→ THE PROBLEM
An exact reprint of the whole listing is what the answer must contain.
Segment Start: DATA EXTRACT
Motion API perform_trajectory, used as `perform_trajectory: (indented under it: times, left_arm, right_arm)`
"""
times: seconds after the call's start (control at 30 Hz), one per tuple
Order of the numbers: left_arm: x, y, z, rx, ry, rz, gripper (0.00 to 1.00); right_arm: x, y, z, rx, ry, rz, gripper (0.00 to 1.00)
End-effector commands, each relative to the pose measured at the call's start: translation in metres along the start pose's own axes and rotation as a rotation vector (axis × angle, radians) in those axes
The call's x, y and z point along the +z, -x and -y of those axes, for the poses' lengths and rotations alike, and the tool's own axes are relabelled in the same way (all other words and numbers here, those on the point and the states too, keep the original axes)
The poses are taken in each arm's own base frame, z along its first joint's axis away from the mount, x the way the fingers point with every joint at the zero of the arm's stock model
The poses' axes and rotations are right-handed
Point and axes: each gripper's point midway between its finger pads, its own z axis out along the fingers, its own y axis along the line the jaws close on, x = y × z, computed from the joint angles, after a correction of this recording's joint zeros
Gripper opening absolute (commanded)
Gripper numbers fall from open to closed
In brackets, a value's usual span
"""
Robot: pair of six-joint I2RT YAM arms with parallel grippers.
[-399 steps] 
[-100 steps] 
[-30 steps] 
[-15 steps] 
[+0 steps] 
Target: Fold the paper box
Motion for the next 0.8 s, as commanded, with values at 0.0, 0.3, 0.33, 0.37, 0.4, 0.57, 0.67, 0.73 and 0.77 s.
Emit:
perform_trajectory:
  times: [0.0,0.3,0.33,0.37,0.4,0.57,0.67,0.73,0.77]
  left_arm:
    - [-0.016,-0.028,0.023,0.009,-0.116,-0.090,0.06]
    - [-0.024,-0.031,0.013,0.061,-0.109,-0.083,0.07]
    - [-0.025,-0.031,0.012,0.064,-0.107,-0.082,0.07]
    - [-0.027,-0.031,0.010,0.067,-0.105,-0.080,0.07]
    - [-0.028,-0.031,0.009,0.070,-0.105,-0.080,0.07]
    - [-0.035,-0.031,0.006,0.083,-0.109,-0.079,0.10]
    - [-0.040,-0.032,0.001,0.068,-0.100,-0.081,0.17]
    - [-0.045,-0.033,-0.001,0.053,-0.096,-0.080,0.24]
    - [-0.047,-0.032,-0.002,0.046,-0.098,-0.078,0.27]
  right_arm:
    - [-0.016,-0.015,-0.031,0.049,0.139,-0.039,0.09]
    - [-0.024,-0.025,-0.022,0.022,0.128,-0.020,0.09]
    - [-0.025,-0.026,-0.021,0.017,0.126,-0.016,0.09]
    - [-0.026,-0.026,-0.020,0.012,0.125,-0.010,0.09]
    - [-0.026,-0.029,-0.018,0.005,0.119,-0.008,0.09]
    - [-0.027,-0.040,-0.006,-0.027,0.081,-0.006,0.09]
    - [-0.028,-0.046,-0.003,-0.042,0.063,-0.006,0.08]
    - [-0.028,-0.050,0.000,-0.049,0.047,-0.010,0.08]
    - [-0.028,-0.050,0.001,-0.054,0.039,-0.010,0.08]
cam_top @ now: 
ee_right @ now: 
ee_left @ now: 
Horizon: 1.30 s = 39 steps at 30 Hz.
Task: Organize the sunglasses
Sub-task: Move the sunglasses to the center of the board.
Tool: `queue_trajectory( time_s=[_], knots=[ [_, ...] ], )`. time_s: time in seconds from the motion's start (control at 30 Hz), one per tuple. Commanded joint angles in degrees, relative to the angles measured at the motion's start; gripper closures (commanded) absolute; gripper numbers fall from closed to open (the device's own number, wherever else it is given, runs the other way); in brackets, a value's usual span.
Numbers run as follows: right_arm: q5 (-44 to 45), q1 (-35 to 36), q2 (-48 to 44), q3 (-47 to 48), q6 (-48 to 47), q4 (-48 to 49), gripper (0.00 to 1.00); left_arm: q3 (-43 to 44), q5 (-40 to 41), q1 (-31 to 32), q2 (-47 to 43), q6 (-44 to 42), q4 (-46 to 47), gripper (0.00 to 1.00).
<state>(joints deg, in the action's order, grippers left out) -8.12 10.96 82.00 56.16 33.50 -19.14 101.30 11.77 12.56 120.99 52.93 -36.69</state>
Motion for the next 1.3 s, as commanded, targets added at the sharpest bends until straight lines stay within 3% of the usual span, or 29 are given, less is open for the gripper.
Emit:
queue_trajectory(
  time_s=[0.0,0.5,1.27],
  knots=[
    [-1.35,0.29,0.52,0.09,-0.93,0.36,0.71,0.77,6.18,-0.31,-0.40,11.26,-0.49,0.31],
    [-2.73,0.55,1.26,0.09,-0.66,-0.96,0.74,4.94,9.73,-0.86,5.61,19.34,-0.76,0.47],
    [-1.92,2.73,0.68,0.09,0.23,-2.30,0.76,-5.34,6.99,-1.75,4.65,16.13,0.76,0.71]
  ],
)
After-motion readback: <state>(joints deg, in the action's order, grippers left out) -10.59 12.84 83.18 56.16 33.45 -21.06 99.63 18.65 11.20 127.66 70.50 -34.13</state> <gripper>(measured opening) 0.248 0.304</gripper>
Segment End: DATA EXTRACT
→ TASK RESULT
Motion API perform_trajectory, used as `perform_trajectory: (indented under it: times, left_arm, right_arm)`
"""
times: seconds after the call's start (control at 30 Hz), one per tuple
Order of the numbers: left_arm: x, y, z, rx, ry, rz, gripper (0.00 to 1.00); right_arm: x, y, z, rx, ry, rz, gripper (0.00 to 1.00)
End-effector commands, each relative to the pose measured at the call's start: translation in metres along the start pose's own axes and rotation as a rotation vector (axis × angle, radians) in those axes
The call's x, y and z point along the +z, -x and -y of those axes, for the poses' lengths and rotations alike, and the tool's own axes are relabelled in the same way (all other words and numbers here, those on the point and the states too, keep the original axes)
The poses are taken in each arm's own base frame, z along its first joint's axis away from the mount, x the way the fingers point with every joint at the zero of the arm's stock model
The poses' axes and rotations are right-handed
Point and axes: each gripper's point midway between its finger pads, its own z axis out along the fingers, its own y axis along the line the jaws close on, x = y × z, computed from the joint angles, after a correction of this recording's joint zeros
Gripper opening absolute (commanded)
Gripper numbers fall from open to closed
In brackets, a value's usual span
"""
Robot: pair of six-joint I2RT YAM arms with parallel grippers.
[-399 steps] 
[-100 steps] 
[-30 steps] 
[-15 steps] 
[+0 steps] 
Target: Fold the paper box
Motion for the next 0.8 s, as commanded, with values at 0.0, 0.3, 0.33, 0.37, 0.4, 0.57, 0.67, 0.73 and 0.77 s.
Emit:
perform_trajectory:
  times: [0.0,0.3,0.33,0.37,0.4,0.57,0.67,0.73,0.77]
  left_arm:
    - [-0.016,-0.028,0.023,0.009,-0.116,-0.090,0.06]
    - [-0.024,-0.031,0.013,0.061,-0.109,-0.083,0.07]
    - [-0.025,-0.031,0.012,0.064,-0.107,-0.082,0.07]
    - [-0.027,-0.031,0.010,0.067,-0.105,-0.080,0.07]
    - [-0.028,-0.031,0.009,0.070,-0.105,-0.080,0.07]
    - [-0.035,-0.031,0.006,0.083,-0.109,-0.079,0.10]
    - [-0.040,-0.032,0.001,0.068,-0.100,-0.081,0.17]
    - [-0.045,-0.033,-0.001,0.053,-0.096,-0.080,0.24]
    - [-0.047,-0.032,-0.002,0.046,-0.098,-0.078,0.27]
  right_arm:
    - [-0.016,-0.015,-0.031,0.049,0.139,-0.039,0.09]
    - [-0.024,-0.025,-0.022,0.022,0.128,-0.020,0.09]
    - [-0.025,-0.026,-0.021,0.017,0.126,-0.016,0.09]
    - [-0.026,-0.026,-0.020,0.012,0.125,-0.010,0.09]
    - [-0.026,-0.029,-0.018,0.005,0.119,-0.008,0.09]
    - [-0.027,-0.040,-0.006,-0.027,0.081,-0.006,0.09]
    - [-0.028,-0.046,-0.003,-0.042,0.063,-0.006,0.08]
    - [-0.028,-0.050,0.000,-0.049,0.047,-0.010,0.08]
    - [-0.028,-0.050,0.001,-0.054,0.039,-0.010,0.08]
cam_top @ now: 
ee_right @ now: 
ee_left @ now: 
Horizon: 1.30 s = 39 steps at 30 Hz.
Task: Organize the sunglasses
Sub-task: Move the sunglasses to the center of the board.
Tool: `queue_trajectory( time_s=[_], knots=[ [_, ...] ], )`. time_s: time in seconds from the motion's start (control at 30 Hz), one per tuple. Commanded joint angles in degrees, relative to the angles measured at the motion's start; gripper closures (commanded) absolute; gripper numbers fall from closed to open (the device's own number, wherever else it is given, runs the other way); in brackets, a value's usual span.
Numbers run as follows: right_arm: q5 (-44 to 45), q1 (-35 to 36), q2 (-48 to 44), q3 (-47 to 48), q6 (-48 to 47), q4 (-48 to 49), gripper (0.00 to 1.00); left_arm: q3 (-43 to 44), q5 (-40 to 41), q1 (-31 to 32), q2 (-47 to 43), q6 (-44 to 42), q4 (-46 to 47), gripper (0.00 to 1.00).
<state>(joints deg, in the action's order, grippers left out) -8.12 10.96 82.00 56.16 33.50 -19.14 101.30 11.77 12.56 120.99 52.93 -36.69</state>
Motion for the next 1.3 s, as commanded, targets added at the sharpest bends until straight lines stay within 3% of the usual span, or 29 are given, less is open for the gripper.
Emit:
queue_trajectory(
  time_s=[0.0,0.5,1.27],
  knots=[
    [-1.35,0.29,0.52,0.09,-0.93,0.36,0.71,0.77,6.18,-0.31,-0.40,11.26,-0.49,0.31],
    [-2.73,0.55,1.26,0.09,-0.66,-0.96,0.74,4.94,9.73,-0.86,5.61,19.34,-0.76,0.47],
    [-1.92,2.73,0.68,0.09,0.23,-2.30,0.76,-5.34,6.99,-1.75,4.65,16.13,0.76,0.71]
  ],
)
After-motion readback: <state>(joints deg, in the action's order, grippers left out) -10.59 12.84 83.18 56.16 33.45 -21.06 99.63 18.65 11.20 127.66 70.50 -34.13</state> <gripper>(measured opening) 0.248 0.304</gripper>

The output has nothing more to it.